>>>>>

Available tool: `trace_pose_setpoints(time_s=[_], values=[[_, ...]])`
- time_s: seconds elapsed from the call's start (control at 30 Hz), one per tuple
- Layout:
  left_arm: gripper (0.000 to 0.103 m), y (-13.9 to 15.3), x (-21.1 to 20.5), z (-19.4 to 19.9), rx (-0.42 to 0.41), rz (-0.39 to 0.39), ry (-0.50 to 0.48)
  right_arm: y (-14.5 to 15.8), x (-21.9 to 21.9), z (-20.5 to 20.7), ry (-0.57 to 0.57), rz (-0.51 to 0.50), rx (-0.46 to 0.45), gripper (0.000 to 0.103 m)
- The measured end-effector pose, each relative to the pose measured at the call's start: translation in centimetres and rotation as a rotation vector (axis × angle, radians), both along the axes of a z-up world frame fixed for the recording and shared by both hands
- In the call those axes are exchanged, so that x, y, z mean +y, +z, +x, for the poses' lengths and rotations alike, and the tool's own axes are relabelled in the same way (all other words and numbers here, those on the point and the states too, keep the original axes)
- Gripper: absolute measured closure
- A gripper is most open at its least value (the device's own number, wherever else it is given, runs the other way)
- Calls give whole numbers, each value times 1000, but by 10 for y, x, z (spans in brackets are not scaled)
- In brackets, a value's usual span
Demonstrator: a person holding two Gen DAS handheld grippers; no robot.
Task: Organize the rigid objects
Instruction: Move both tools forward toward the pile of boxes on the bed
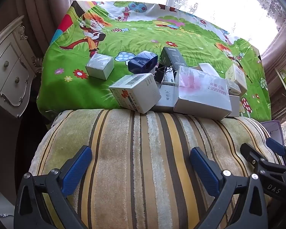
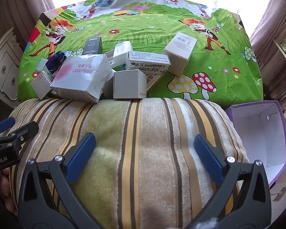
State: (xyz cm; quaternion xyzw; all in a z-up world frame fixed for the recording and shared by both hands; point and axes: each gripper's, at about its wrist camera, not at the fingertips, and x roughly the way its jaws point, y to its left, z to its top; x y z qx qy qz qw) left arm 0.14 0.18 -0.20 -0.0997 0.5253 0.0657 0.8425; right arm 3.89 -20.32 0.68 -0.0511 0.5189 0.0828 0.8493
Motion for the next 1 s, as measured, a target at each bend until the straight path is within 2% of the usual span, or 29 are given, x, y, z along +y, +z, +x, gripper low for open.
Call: trace_pose_setpoints(time_s=[0.33,0.63,0.8,0.9,1.0], values=[[0,1,2,-1,-13,-8,2,-1,-1,1,1,-2,-1,0],[0,11,6,-9,-92,-72,18,0,-9,6,30,41,44,0],[1,18,5,-12,-136,-107,-13,5,-13,2,28,66,25,0],[6,22,4,-14,-163,-126,-34,9,-18,3,23,108,26,0],[17,27,8,-13,-188,-167,-49,16,-27,6,2,172,15,0]])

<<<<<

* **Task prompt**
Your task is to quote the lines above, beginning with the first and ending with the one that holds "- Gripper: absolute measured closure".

* **Reply**
Available tool: `trace_pose_setpoints(time_s=[_], values=[[_, ...]])`
- time_s: seconds elapsed from the call's start (control at 30 Hz), one per tuple
- Layout:
  left_arm: gripper (0.000 to 0.103 m), y (-13.9 to 15.3), x (-21.1 to 20.5), z (-19.4 to 19.9), rx (-0.42 to 0.41), rz (-0.39 to 0.39), ry (-0.50 to 0.48)
  right_arm: y (-14.5 to 15.8), x (-21.9 to 21.9), z (-20.5 to 20.7), ry (-0.57 to 0.57), rz (-0.51 to 0.50), rx (-0.46 to 0.45), gripper (0.000 to 0.103 m)
- The measured end-effector pose, each relative to the pose measured at the call's start: translation in centimetres and rotation as a rotation vector (axis × angle, radians), both along the axes of a z-up world frame fixed for the recording and shared by both hands
- In the call those axes are exchanged, so that x, y, z mean +y, +z, +x, for the poses' lengths and rotations alike, and the tool's own axes are relabelled in the same way (all other words and numbers here, those on the point and the states too, keep the original axes)
- Gripper: absolute measured closure

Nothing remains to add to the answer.